Start of Block
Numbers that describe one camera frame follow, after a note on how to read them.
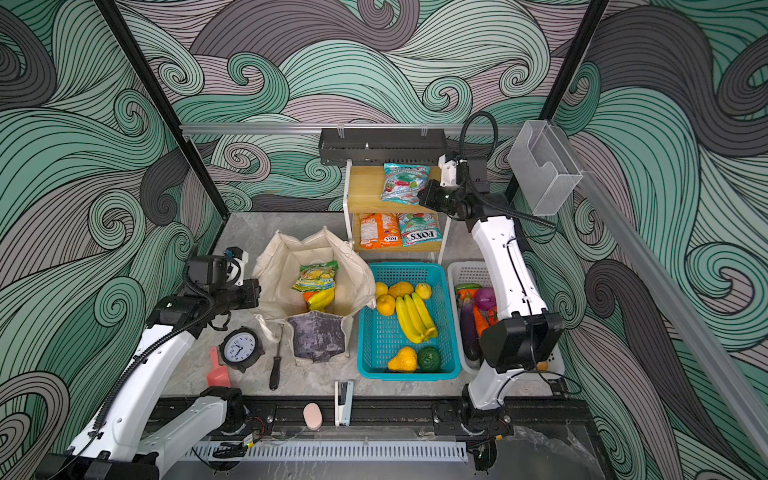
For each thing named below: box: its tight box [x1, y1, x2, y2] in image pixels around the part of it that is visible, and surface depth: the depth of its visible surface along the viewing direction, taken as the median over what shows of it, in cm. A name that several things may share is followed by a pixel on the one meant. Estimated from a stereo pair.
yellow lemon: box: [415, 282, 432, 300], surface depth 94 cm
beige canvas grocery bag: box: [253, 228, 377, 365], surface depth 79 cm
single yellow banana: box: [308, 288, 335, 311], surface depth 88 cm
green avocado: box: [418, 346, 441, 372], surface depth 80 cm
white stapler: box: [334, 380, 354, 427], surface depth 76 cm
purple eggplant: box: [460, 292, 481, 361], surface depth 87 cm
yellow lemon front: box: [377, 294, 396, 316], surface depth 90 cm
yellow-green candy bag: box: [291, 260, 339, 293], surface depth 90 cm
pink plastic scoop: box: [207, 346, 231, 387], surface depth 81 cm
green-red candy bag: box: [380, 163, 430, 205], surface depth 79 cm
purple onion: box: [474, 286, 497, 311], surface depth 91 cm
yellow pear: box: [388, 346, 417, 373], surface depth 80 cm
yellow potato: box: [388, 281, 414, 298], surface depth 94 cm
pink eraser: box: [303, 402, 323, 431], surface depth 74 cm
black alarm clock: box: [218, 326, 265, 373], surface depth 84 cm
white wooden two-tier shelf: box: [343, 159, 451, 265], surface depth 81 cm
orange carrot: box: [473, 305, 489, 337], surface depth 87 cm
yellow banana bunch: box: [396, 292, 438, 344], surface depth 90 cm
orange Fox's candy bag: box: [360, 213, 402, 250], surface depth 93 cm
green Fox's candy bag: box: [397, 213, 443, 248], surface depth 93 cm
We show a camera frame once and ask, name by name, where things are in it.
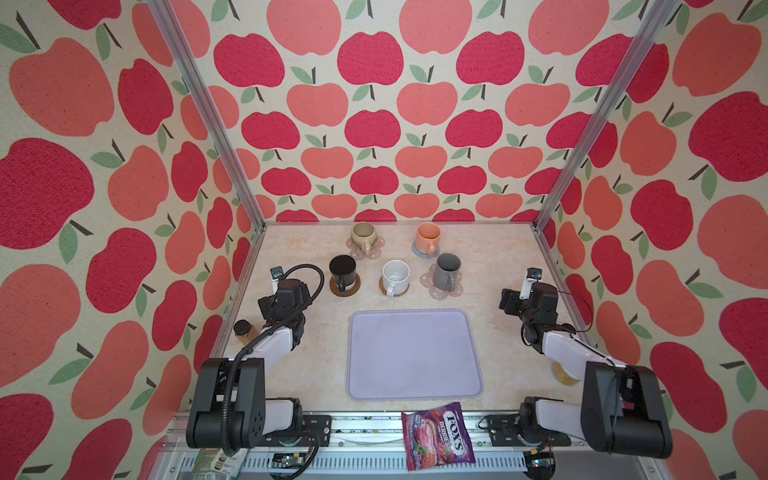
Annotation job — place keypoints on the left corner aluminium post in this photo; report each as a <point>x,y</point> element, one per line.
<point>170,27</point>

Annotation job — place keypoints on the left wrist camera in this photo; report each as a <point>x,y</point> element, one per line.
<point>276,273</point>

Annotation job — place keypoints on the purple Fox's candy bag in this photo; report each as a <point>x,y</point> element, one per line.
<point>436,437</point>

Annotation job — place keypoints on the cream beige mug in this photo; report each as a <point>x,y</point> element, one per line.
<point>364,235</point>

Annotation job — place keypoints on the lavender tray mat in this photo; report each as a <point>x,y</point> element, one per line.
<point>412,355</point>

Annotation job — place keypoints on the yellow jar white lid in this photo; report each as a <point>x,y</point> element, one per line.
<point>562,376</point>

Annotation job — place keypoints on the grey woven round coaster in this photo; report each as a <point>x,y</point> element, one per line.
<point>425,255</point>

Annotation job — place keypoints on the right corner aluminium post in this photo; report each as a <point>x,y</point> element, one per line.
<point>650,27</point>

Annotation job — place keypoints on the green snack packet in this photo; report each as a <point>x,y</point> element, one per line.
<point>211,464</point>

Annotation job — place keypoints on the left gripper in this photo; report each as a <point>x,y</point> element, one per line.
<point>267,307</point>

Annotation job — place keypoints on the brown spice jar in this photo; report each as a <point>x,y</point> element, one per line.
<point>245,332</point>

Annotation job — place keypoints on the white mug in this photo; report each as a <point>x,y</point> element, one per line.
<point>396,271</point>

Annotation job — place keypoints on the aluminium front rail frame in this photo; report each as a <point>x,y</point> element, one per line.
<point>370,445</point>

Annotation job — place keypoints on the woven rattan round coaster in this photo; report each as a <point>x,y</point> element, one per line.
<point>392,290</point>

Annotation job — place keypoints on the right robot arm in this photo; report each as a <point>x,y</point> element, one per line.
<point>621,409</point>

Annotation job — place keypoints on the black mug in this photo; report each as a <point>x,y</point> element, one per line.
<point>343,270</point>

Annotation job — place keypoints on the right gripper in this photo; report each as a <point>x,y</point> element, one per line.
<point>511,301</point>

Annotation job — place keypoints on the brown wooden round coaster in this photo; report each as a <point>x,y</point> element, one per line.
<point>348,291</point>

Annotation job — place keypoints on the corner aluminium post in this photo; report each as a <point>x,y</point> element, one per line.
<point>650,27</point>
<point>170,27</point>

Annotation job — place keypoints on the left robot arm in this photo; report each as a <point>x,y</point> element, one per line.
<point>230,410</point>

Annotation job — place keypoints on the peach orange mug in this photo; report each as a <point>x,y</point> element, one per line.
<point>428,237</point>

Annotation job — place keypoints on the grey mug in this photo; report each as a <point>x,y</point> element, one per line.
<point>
End of Block
== Problem to work on ==
Give an exact copy of the entries, excluding all pictures.

== Result ==
Numbers that describe one camera frame follow, after a note on how to read them.
For each thing named below: box: its tight box [x1, y1, x2, y2] in image pixels around the part of it that is visible, and surface depth: the depth of its visible surface along the viewing direction, taken as the median over what shows of it, in cm. A name that several things may share is followed by a pixel on the one meant. Estimated from a stereo pair.
yellow lemon: box: [415, 282, 432, 300], surface depth 94 cm
beige canvas grocery bag: box: [253, 228, 377, 365], surface depth 79 cm
single yellow banana: box: [308, 288, 335, 311], surface depth 88 cm
green avocado: box: [418, 346, 441, 372], surface depth 80 cm
white stapler: box: [334, 380, 354, 427], surface depth 76 cm
purple eggplant: box: [460, 292, 481, 361], surface depth 87 cm
yellow lemon front: box: [377, 294, 396, 316], surface depth 90 cm
yellow-green candy bag: box: [291, 260, 339, 293], surface depth 90 cm
pink plastic scoop: box: [207, 346, 231, 387], surface depth 81 cm
green-red candy bag: box: [380, 163, 430, 205], surface depth 79 cm
purple onion: box: [474, 286, 497, 311], surface depth 91 cm
yellow pear: box: [388, 346, 417, 373], surface depth 80 cm
yellow potato: box: [388, 281, 414, 298], surface depth 94 cm
pink eraser: box: [303, 402, 323, 431], surface depth 74 cm
black alarm clock: box: [218, 326, 265, 373], surface depth 84 cm
white wooden two-tier shelf: box: [343, 159, 451, 265], surface depth 81 cm
orange carrot: box: [473, 305, 489, 337], surface depth 87 cm
yellow banana bunch: box: [396, 292, 438, 344], surface depth 90 cm
orange Fox's candy bag: box: [360, 213, 402, 250], surface depth 93 cm
green Fox's candy bag: box: [397, 213, 443, 248], surface depth 93 cm
We show a camera frame once and ask, name by name, where things are in it.
Annotation job — place keypoints on the left corner aluminium post in this photo; report each as a <point>x,y</point> element, one per line.
<point>170,27</point>

Annotation job — place keypoints on the left wrist camera in this photo; report each as a <point>x,y</point> element, one per line.
<point>276,273</point>

Annotation job — place keypoints on the purple Fox's candy bag in this photo; report each as a <point>x,y</point> element, one per line.
<point>436,437</point>

Annotation job — place keypoints on the cream beige mug in this photo; report each as a <point>x,y</point> element, one per line.
<point>364,235</point>

Annotation job — place keypoints on the lavender tray mat in this photo; report each as a <point>x,y</point> element, one per line.
<point>412,355</point>

Annotation job — place keypoints on the yellow jar white lid in this photo; report each as a <point>x,y</point> element, one per line.
<point>562,376</point>

Annotation job — place keypoints on the grey woven round coaster in this photo; report each as a <point>x,y</point> element, one per line.
<point>425,255</point>

Annotation job — place keypoints on the right corner aluminium post in this photo; report each as a <point>x,y</point> element, one per line.
<point>650,27</point>

Annotation job — place keypoints on the green snack packet in this photo; report each as a <point>x,y</point> element, one per line.
<point>211,464</point>

Annotation job — place keypoints on the left gripper in this photo; report each as a <point>x,y</point> element, one per line.
<point>267,307</point>

Annotation job — place keypoints on the brown spice jar in this photo; report each as a <point>x,y</point> element, one per line.
<point>245,332</point>

Annotation job — place keypoints on the white mug in this photo; report each as a <point>x,y</point> element, one per line.
<point>396,271</point>

Annotation job — place keypoints on the aluminium front rail frame in this photo; report each as a <point>x,y</point> element, one per line.
<point>370,445</point>

Annotation job — place keypoints on the woven rattan round coaster in this photo; report each as a <point>x,y</point> element, one per line.
<point>392,290</point>

Annotation job — place keypoints on the right robot arm in this photo; report each as a <point>x,y</point> element, one per line.
<point>621,409</point>

Annotation job — place keypoints on the black mug in this photo; report each as a <point>x,y</point> element, one per line.
<point>343,270</point>

Annotation job — place keypoints on the right gripper in this photo; report each as a <point>x,y</point> element, one per line.
<point>511,301</point>

Annotation job — place keypoints on the brown wooden round coaster in this photo; report each as a <point>x,y</point> element, one per line.
<point>348,291</point>

Annotation job — place keypoints on the corner aluminium post in this photo; report each as a <point>x,y</point> element, one per line.
<point>650,27</point>
<point>170,27</point>

Annotation job — place keypoints on the left robot arm in this photo; report each as a <point>x,y</point> element, one per line.
<point>230,410</point>

Annotation job — place keypoints on the peach orange mug in this photo; report each as a <point>x,y</point> element, one per line.
<point>428,237</point>

Annotation job — place keypoints on the grey mug in this photo; report each as a <point>x,y</point> element, one per line.
<point>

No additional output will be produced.